Samaranch was born into a wealthy family in Barcelona. As a child, he was a keen roller hockey player.[5] During the Spanish Civil War, he was conscripted into the Republican forces in 1938, at the age of 18, to serve as a medical orderly. However, he was politically opposed to the Republic, and escaped to France. He quickly returned to Nationalist Spain under Francisco Franco and enrolled in the Spanish fascist movement Falange.[6]

Business and political career

After the defeat of the Republic in 1939, Samaranch studied commerce at IESE Business School in Barcelona. He had a short career as a sports journalist for La Prensa, which ended in his dismissal in 1943 for criticizing the supporters of Real Madrid C.F. after that club's 11–1 defeat of FC Barcelona, and then joined his family's textile business. He joined the board of La Caixa, Spain's largest savings bank, in 1984, and served as President of the board from 1987 to 1999. He remained as honorary president from his retirement in 1999 to his death.[6]

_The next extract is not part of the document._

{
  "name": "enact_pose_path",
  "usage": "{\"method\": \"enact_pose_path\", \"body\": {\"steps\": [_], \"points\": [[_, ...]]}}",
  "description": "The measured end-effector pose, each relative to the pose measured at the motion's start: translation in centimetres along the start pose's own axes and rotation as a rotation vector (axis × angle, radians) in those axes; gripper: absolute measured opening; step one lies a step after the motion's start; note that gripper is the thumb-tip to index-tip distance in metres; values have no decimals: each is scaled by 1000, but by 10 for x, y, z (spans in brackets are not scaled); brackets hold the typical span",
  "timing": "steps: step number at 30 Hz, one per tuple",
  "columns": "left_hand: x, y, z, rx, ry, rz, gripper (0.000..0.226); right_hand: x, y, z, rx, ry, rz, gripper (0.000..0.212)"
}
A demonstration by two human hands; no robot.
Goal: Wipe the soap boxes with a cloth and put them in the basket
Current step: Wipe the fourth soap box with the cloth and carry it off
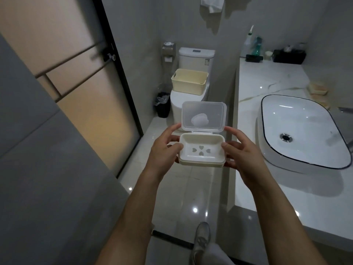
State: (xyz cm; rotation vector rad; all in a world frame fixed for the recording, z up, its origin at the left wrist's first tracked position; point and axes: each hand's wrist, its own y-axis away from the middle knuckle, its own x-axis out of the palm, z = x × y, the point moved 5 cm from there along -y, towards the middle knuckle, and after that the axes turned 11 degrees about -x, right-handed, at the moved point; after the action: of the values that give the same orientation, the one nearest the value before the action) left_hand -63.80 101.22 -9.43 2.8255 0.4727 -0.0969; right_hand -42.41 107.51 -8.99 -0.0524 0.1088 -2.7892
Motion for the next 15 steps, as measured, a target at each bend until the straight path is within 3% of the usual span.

Samaranch served on the municipal government of Barcelona, with responsibility for sports, from 1955 to 1962. He was a procurador (member of the lower house) of the Cortes Españolas during the last decade of the Franco regime, from 1967 until the restoration of democracy in 1977. From 1967 to 1971, he also served as "national delegate" (minister) for sports, and from 1973 to 1977 he was the president of the diputación (governing council) of the Province of Barcelona. He was appointed Spanish ambassador to the Soviet Union and Mongolia in 1977, immediately after the restoration of diplomatic relations between the countries: this post helped him to gain the support of the Soviet bloc countries in the election to the presidency of the IOC, held in Moscow in 1980.[6]